In Designer view, you design the Feature table in which you will enter your feature data. When you select the Designer tab, the Feature Table Designer opens.

Each Feature table must contain at least three columns: CODE, DESC, and DEFAULT. When you create a Feature table in Interactive Designer, these columns are automatically created.

The following table describes the three columns.

Column
Description
CODE
Abbreviated value for the feature defined in the DESC column. Contains unique values (within the column) that identify the rows in the table.
DESC
Full-length text description of the feature value. This value represents the text that appears in input UI controls on display pages in the application.
DEFAULT
Defines the initial display value for an input UI control that takes its content from the Feature table. Type "default" in the row that represents the default feature value and leave all other cells in the column blank.

In the Table Designer view, you can add additional columns between the DESC and DEFAULT columns to represent other aspects of a feature, such as price or a part number. There can be as many columns to a table as there are values to a feature.

Editor View

After you have designed a Feature table, enter data in the table by switching to the Feature Table Editor view. In the Feature Editor view, you enter the row and cell data for Feature table columns. When you select the Editor tab, the Feature Table Editor opens.

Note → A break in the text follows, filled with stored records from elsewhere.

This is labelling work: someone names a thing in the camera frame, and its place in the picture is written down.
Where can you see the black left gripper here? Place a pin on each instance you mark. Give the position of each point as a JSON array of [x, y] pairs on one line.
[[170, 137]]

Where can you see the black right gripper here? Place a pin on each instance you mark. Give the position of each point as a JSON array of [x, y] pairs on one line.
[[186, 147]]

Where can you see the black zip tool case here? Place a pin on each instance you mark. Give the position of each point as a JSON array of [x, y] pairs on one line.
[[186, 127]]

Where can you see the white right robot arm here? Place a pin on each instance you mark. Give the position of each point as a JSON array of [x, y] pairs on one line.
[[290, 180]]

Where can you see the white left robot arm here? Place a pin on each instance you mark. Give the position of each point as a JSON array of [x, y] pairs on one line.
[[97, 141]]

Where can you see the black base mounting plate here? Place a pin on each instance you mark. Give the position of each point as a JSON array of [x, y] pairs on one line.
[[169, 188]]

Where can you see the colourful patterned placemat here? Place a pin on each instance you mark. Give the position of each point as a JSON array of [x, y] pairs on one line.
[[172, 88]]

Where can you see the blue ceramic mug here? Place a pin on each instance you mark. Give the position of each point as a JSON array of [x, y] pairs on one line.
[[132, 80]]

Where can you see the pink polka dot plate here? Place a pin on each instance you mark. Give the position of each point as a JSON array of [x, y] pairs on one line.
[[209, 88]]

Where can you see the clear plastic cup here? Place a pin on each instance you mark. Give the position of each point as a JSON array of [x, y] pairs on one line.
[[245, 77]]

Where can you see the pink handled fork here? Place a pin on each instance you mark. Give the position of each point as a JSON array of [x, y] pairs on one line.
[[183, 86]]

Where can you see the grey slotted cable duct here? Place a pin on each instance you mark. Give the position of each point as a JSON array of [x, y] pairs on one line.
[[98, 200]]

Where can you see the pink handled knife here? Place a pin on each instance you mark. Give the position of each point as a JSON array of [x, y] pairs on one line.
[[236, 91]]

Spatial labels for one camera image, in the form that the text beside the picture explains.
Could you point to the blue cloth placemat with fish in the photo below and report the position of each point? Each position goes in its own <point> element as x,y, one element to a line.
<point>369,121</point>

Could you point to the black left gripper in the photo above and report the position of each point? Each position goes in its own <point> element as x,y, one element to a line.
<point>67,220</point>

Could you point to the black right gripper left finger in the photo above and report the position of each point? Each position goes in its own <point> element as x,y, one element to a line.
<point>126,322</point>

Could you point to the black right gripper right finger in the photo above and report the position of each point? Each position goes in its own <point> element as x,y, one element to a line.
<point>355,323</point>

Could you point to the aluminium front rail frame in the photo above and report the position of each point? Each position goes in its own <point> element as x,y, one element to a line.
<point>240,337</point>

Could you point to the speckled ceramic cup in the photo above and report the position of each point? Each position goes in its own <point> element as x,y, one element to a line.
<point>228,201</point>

Additionally, the Row type column provides a picklist for Target tables. (See Creating Trigger and Target Feature Tables for information on creating Trigger and Target Feature tables.) For all other Feature table types, use DATA, which is selected by default. The Sequence column determines the order in which the rows are published.

For more information on creating, designing, and populating Feature tables, see Creating Feature Tables.

Feature Table Column Manager

If you have features that are common to several products you can use the Feature Table Column Manager to assign these features to products. In the Feature Table Column Manager, Feature table names display as columns. Products or other items you want to add display as rows.

You assign a feature to a product by placing a check mark in the desired Feature table column. This automatically adds the product or item as a column to the Feature table.